I could hardly read or make sense of what I was reading. I could hardly think or do much of anything. The last he saw me, The Old Man took me to court before they mandated me to long-term treatment. He wasn’t mad anymore. I know this because he told me so.
On Thanksgiving, the farm opened up to the families. We set the tables with fancy tablecloths. We cooked the meal and served our loved ones. Before the meal, our families and parents were able to see the way we were living. They saw how we conducted ourselves on a daily basis. We were all dressed nicely. No long hair or me, saying the word, “man” after every sentence. I didn’t sound as burnt out or high. I know this because The Old Man told me.
We stood at the windows near the dining room. The Old Man and I were standing next to each other and admiring the view of the distant mountains and how they wove together.
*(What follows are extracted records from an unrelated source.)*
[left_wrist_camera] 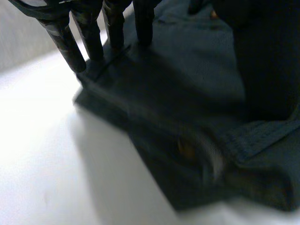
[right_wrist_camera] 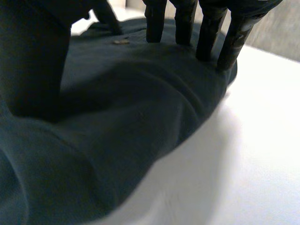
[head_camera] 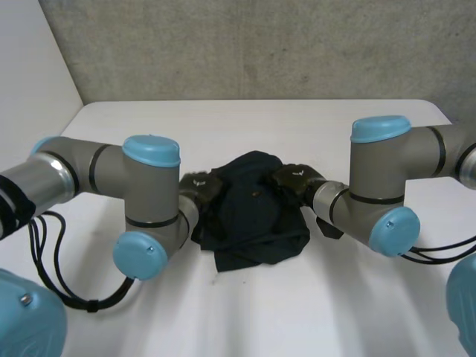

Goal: Fold the shorts.

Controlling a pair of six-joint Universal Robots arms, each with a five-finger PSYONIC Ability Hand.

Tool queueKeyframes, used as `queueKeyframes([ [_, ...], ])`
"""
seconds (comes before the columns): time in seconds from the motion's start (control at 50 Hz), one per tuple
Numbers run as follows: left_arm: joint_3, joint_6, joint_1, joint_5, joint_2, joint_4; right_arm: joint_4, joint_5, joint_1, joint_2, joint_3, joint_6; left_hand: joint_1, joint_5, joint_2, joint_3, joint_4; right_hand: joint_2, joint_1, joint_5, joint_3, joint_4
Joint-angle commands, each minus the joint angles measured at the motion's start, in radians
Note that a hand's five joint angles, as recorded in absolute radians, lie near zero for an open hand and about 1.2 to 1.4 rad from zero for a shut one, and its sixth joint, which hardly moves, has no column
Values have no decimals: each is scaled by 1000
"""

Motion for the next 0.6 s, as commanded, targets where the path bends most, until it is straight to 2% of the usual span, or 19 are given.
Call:
queueKeyframes([
  [0.02, 2, -1, 7, -32, -13, -76, 10, 94, 7, -15, 14, -160, 2, -31, -3, -12, -8, -44, -10, -58, -38, -59],
  [0.12, -7, -3, 6, -28, 120, -77, 4, 91, 7, -124, 37, -177, -1, -34, -6, -15, -11, -44, -10, -58, -38, -59],
  [0.2, -24, -6, 6, -28, 260, -79, -33, 102, 5, -259, 65, -167, -10, -42, -15, -24, -20, -44, -10, -58, -38, -59],
  [0.26, -53, -10, 18, -27, 398, -74, -119, 143, -4, -391, 120, -113, -13, -45, -18, -27, -23, -44, -10, -58, -38, -59],
  [0.34, -100, -16, 102, -32, 574, -77, -206, 270, -16, -543, 198, -27, -13, -45, -18, -27, -23, -44, -10, -58, -38, -59],
  [0.38, -131, -33, 170, -30, 672, -82, -202, 362, -42, -635, 237, -18, -7, -40, -12, -21, -17, -44, -10, -58, -38, -59],
  [0.44, -156, -67, 213, -25, 741, -109, -147, 441, -96, -721, 281, -45, 8, -25, 3, -6, -2, -44, -10, -58, -38, -59],
  [0.52, -182, -110, 239, 2, 801, -222, -46, 433, -130, -750, 303, -59, -10, -42, -15, -24, -20, -44, -10, -58, -38, -59],
  [0.6, -187, -116, 230, 16, 811, -249, -7, 416, -134, -761, 311, -55, -13, -45, -18, -27, -23, -44, -10, -58, -38, -59],
])
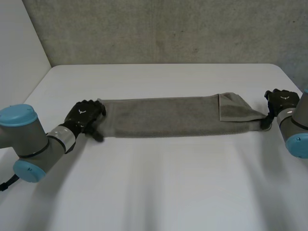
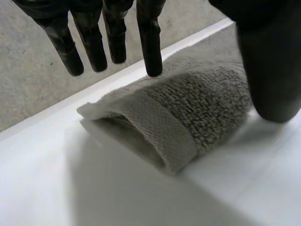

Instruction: Fold the towel.

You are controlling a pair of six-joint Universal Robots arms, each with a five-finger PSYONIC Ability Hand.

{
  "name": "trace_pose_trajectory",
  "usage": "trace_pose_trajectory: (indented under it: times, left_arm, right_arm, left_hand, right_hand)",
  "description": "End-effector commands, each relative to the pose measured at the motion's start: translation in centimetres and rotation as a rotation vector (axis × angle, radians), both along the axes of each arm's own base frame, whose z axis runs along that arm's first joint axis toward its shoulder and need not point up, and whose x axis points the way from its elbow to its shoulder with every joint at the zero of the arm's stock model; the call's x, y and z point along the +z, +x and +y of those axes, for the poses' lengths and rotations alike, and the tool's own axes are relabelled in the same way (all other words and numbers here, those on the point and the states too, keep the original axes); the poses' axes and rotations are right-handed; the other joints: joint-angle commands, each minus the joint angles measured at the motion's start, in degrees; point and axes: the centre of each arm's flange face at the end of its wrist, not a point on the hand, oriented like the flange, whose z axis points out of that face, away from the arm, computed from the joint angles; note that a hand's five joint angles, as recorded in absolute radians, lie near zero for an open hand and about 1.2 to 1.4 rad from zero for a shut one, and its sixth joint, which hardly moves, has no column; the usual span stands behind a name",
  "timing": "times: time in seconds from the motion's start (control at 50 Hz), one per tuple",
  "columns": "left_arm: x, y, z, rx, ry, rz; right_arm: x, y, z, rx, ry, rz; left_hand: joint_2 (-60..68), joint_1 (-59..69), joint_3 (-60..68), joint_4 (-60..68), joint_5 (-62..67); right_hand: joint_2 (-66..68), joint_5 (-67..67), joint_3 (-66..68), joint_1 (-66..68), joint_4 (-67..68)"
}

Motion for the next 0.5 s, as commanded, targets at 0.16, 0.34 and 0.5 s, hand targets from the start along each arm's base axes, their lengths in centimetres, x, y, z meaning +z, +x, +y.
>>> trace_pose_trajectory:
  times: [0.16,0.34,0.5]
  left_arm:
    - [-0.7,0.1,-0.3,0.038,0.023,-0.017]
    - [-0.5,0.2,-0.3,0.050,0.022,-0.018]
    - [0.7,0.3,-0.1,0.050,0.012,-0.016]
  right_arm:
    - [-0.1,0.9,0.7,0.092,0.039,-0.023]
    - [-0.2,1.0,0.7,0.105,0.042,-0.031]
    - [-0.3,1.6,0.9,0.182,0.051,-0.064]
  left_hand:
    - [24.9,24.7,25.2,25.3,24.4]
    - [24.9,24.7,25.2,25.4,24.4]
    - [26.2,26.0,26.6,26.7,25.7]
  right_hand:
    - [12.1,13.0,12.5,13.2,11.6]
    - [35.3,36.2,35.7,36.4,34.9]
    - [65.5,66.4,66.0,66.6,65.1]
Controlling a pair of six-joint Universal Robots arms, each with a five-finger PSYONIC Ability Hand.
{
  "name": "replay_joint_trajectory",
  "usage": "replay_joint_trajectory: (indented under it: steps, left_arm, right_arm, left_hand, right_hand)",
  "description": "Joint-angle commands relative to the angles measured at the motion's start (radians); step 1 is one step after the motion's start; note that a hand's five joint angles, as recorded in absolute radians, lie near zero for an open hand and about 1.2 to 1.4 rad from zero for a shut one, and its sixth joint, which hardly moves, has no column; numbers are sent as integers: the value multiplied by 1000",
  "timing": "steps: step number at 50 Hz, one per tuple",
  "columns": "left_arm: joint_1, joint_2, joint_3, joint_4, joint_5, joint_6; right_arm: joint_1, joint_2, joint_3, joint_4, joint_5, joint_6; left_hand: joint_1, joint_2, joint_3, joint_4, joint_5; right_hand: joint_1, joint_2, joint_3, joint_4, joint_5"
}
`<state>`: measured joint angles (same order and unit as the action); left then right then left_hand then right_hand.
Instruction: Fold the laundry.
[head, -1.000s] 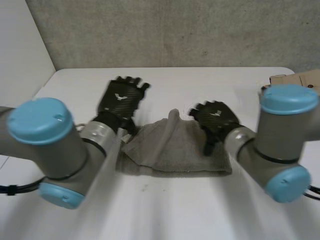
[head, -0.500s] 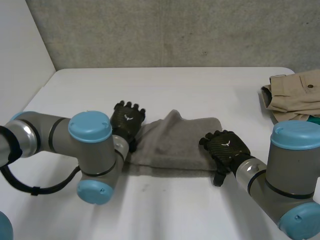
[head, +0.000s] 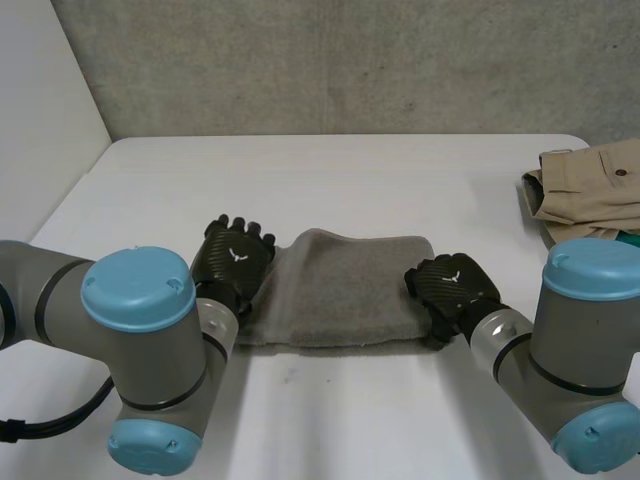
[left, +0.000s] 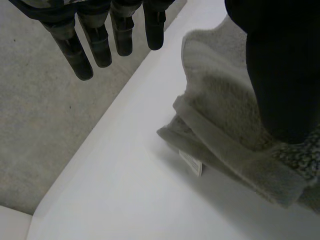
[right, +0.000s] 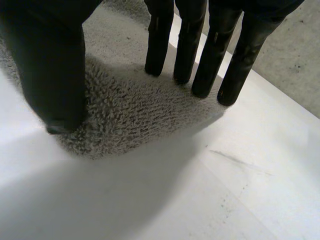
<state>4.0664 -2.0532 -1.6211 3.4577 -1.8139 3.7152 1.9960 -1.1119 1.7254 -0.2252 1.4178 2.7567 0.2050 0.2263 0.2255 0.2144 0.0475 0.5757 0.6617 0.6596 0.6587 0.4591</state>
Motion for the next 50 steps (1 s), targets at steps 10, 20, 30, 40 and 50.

He said to me, “You look good!”
He told me “Whatever you’re doing, just keep doing it.”
I never forgot this.
This was the last time I stood next to my Old Man. I never saw him standing again.
“You look good,” are words to be thankful for.
“I’m proud of you, son,” are the words I am most thankful for. I heard this before The Old Man passed away.
So, am I grateful this year?
I am always grateful. I survived a great deal of things. I have survived myself. I survived the farm. I survived my thoughts that punished. I survived my depression. I survived my anxiety disorders. I went from believing that I was only learning disabled to someone who gives lectures in college classrooms.
More than anything, with regard to my Old Man, I will forever be thankful that before he left, The Old Man saw me clean. I was not in a jail cell but at a Thanksgiving meal.
I live in the mountains now. I’ve decided to find my history and utilize my past as a lesson to help others move forward. The way I see it, I have been paying into a certain way of living for a long time. I figure, hey, now it’s time to have this pay me back. And by the way, I’ve seen kids like I was and fathers like you were. I’ve seen them at odds and as a result of help and intervention, I’ve been able to see them reunite and on nights like this, they’ll sit together on Thanksgiving day.
See Pop, I owe. I have a debt to pay. It’s not like I owe money or anything. It’s not like that at all.
I owe for the time we were allowed to sit together like father and son. I was given the chance to have you see me clean before you made your trip. And I can’t just be grateful for this, Pop. No, it’s too valuable to me. So I have to pay it forward.
Happy Thanksgiving, Pop.
I don’t remember too many of them from when we were together, but thankfully, I will always remember our last one back in 1989.